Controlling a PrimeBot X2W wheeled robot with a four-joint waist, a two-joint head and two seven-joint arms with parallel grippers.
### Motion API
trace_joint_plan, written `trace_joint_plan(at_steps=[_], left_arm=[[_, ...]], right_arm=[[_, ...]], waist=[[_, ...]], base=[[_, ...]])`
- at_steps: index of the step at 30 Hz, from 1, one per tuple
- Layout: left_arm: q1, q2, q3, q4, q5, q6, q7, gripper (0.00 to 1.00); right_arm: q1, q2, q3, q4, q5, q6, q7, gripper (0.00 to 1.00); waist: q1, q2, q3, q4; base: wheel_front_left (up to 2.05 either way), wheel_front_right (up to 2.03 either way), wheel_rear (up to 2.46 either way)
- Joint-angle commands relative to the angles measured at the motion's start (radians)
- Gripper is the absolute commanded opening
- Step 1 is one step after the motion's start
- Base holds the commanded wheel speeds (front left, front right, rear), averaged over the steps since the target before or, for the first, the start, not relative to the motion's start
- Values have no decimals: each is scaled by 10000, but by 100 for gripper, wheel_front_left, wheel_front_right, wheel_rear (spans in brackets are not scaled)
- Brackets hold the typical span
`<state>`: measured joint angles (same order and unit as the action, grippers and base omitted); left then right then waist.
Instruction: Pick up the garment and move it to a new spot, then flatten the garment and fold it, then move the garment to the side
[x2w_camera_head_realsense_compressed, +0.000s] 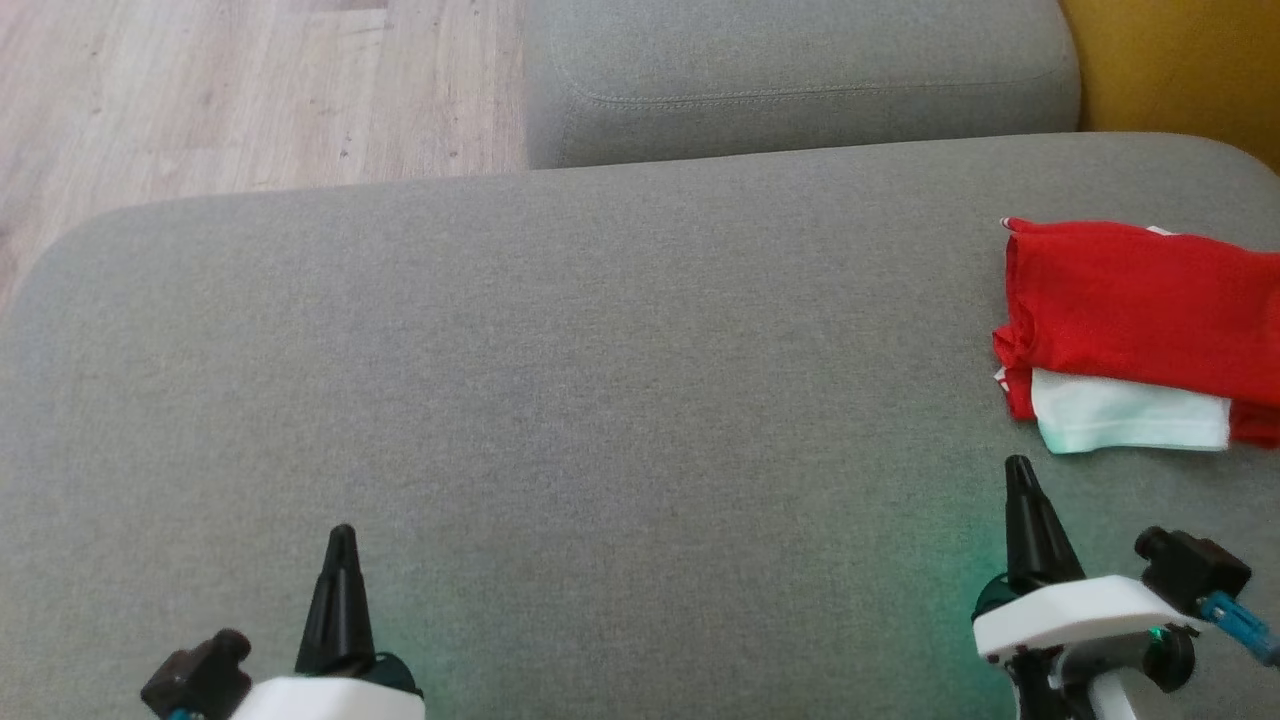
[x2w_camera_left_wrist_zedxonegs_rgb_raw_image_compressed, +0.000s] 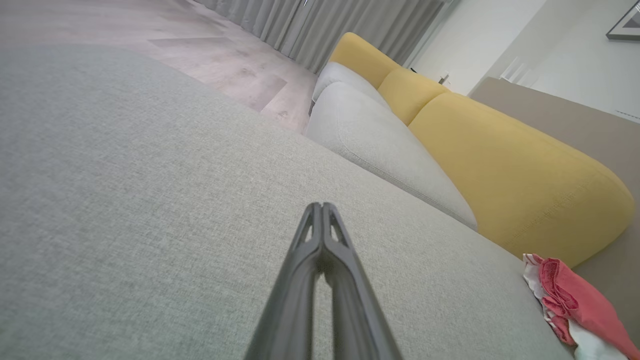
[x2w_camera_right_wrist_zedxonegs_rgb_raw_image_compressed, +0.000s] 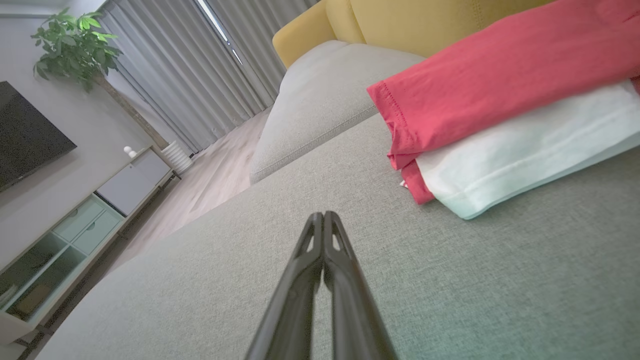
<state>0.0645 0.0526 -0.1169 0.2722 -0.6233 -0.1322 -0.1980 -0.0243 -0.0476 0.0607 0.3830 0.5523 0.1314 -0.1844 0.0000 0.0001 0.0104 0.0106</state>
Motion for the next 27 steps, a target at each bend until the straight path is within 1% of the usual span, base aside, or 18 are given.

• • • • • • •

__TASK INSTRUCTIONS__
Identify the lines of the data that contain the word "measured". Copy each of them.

__ANSWER TO THIS EXERCISE__
- Joint-angle commands relative to the angles measured at the motion's start (radians)
`<state>`: measured joint angles (same order and unit as the action, grippers and base omitted); left then right then waist.

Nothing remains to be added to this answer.